The money comes just in time for Fillmore, which like most county library branches has seen its book budget drop precipitously. The budget fell from $13,000 last year to a mere $873 this year. Each of the four other medium-size libraries in the county have received similar budget reductions, librarians said.

“What we’re doing is paying for the [$13,000 worth of] books and magazines we would have lost,” said Bernadette McDowell, library supervisor. “Last year when we were sort of waiting for the interest to accrue, I was thinking, ‘Wow, we’re going to have all of this extra money to spend’ and it didn’t quite pan out that way. But it’s still more money than we would have gotten.”
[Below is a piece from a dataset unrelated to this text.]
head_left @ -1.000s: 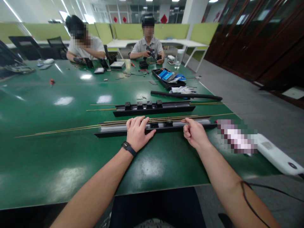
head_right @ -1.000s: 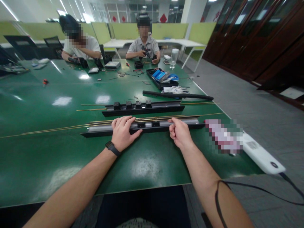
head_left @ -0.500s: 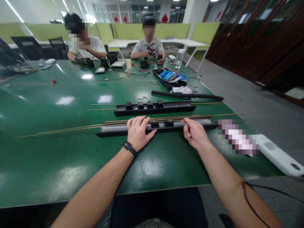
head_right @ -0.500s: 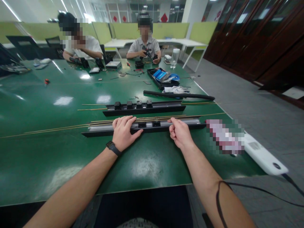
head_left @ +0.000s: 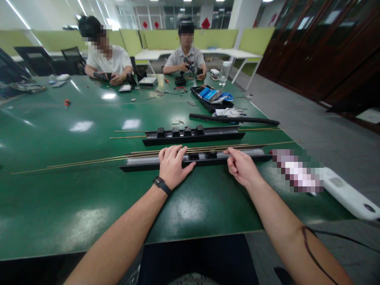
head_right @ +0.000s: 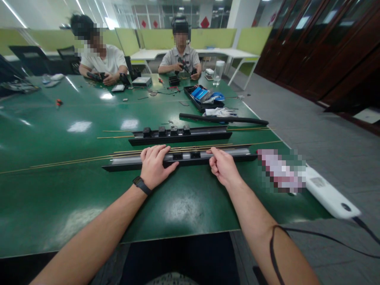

The extra $9,000 will be enough to purchase additional children’s books and allow the library to become the first in the system to offer borrowers CD-ROMs. But, for instance, it probably won’t be sufficient to buy a microfiche machine and transfer the library’s rotting collection of bound Fillmore Herald’s dating back to 1916 to film before they are lost forever.

Still, the gift from a couple who had lived quietly in Fillmore since 1938 and had no children is unlikely to be forgotten.

“It’s very gratifying that someone recognizes the value of the library to someone very dear to them and gave a tangible expression of their gratefulness,” Supervisor Maggie Kildee said. “Somehow we have to find a way in which we all share in the funding of a library.”